Problem to solve.
Return every line from the records below in which the word "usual" is found.

Extracted data.
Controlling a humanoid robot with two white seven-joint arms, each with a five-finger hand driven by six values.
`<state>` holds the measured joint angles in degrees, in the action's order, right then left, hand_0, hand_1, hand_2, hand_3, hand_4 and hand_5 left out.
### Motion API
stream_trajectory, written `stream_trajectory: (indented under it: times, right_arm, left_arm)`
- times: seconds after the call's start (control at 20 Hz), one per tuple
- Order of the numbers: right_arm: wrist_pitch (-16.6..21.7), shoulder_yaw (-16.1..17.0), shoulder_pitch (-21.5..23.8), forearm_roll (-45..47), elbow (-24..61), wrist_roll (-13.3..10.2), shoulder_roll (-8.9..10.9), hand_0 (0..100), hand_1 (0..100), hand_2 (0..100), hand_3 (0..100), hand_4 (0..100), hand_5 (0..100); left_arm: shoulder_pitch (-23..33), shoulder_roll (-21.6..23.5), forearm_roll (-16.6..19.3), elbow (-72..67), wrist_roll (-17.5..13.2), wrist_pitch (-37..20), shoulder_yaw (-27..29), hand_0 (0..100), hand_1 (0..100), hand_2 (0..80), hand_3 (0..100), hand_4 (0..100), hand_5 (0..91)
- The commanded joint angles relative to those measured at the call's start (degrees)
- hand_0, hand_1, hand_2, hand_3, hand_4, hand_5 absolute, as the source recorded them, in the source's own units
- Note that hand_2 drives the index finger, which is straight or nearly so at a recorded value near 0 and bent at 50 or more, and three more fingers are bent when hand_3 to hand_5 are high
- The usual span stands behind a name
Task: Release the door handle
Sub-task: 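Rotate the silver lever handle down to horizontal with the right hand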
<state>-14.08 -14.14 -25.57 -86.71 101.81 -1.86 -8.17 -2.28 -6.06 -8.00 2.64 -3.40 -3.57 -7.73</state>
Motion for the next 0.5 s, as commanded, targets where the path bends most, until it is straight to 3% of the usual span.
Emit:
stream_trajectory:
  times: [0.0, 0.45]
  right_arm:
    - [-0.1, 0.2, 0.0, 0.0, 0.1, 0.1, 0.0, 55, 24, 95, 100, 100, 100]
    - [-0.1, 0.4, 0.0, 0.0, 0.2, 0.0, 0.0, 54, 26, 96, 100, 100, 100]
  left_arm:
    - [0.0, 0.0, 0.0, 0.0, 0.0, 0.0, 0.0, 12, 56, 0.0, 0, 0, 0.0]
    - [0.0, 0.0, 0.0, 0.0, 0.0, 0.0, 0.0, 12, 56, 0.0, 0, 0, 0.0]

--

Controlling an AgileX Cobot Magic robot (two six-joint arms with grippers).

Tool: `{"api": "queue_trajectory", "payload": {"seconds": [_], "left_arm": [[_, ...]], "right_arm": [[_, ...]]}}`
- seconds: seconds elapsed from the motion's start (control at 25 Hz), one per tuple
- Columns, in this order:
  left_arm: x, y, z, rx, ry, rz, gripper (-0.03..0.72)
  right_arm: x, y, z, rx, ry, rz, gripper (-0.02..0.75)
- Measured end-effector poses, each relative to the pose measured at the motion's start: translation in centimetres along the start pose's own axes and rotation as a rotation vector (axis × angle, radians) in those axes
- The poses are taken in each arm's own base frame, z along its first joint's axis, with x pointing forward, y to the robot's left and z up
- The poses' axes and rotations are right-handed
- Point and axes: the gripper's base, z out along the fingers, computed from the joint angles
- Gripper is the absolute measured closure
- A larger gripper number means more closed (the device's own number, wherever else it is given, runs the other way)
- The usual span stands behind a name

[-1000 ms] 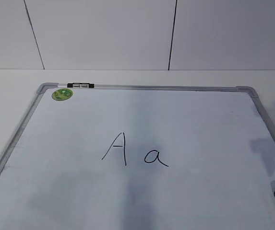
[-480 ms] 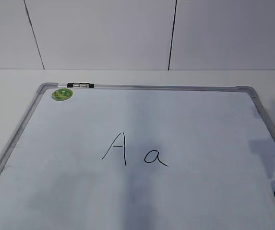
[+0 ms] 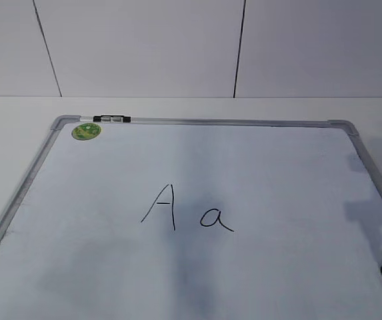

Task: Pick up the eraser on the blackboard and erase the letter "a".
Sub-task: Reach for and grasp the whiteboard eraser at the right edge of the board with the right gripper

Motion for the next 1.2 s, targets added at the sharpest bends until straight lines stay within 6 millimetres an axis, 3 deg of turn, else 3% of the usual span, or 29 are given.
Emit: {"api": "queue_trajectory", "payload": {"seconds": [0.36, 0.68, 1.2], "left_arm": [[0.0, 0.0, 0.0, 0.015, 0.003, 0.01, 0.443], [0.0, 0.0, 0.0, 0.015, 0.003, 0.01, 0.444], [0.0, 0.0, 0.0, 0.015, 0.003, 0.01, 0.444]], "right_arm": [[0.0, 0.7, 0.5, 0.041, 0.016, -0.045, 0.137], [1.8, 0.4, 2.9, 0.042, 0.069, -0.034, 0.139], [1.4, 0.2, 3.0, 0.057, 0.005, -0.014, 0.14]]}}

Task answer.
- The usual span stands behind a name
Motion for the next 0.5 s, as commanded, targets where the path bends most, until it is straight to 3% of the usual span.
- The usual span stands behind a name
Motion for the next 1.2 s, targets added at the sharpest bends until straight lines stay within 6 millimetres an axis, 3 deg of turn, else 3% of the usual span, or 29 are given.

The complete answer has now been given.